On 23 June 2016, the British public voted for the United Kingdom to leave the European Union with a majority of 51.9% and a turnout of 72.2%. Since then, only few details of HM Government’s plan for “Brexit” have emerged. In part, this delay is owed to the Prime Minister’s policy of non-disclosure, but has also been affected by the long-awaited decision of the Supreme Court regulating that Parliament need be consulted on triggering Article 50 of the Lisbon Treaty. A bill to this effect has been approved by the House of Commons on 8 February 2017, and will now be considered by the House of Lords.
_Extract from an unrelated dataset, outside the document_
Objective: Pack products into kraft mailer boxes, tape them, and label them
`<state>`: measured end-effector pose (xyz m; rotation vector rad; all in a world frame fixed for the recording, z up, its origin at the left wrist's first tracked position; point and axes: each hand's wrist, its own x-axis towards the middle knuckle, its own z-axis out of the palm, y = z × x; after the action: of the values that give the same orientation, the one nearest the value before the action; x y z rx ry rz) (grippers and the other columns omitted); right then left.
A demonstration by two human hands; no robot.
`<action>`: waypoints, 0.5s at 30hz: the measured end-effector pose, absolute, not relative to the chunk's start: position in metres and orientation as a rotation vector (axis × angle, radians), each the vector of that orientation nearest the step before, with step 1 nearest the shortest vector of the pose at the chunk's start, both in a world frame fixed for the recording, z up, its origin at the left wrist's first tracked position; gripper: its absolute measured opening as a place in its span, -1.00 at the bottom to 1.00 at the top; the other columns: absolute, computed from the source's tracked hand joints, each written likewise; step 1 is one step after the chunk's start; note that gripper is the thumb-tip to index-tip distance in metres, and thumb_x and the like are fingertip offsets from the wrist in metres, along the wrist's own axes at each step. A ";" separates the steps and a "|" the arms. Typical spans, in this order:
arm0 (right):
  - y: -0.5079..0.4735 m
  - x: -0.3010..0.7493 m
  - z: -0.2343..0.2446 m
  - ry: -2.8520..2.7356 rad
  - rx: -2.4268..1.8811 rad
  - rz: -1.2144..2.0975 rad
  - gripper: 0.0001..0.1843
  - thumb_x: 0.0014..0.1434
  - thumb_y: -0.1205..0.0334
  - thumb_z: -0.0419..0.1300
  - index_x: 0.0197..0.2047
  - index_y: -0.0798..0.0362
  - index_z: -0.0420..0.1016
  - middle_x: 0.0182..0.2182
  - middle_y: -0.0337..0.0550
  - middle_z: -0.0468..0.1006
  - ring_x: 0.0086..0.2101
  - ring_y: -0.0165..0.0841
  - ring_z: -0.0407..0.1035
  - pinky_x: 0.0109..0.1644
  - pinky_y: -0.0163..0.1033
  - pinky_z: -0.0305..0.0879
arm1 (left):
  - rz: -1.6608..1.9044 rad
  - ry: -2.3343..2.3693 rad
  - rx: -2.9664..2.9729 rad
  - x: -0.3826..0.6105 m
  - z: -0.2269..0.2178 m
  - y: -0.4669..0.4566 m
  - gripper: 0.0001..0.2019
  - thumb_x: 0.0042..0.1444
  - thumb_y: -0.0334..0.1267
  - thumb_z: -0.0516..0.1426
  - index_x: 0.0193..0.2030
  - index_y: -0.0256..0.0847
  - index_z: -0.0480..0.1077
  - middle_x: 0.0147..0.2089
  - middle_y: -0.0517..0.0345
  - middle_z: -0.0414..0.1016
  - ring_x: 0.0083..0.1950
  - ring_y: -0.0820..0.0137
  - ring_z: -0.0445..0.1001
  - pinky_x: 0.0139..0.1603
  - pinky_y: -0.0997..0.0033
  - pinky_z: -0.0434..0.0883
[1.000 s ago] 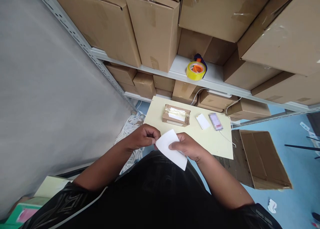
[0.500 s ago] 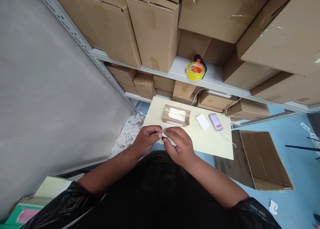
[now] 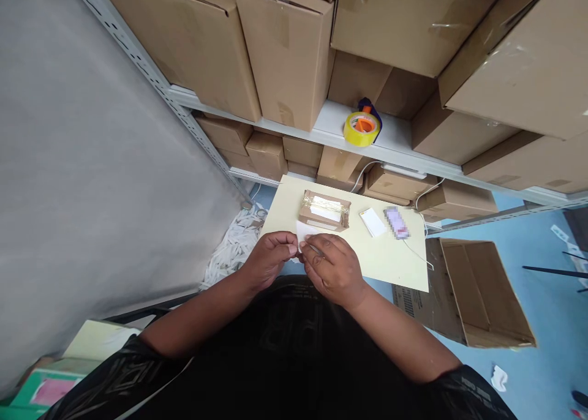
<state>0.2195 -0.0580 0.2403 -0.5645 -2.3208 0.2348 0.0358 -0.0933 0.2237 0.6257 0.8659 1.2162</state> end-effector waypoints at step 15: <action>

In view of these events and owing to the as yet unspecified possibility of changes to regulations in the education and research sector, a number of learned societies including the Philological Societies have drafter a letter of response to “Brexit” and its impact on language and language learning in the United Kingdom.
The letter calls on HM Government to develop a language policy emphasising four points:
- Foster a positive public attitude towards language, language learning and working with languages.
- Maintain and enlarge the UK’s international diplomatic, regulatory, and security networks.
- Encourage the development of multilingual skills at all stages of the National Curriculum.
- Provide for research on language as on of many aspects of human nature and society.
The Society looks to its members for comments on this statement in the comments section. The full text of the letter can be found below. Continue reading “PhilSoc and other learned societies react to Brexit”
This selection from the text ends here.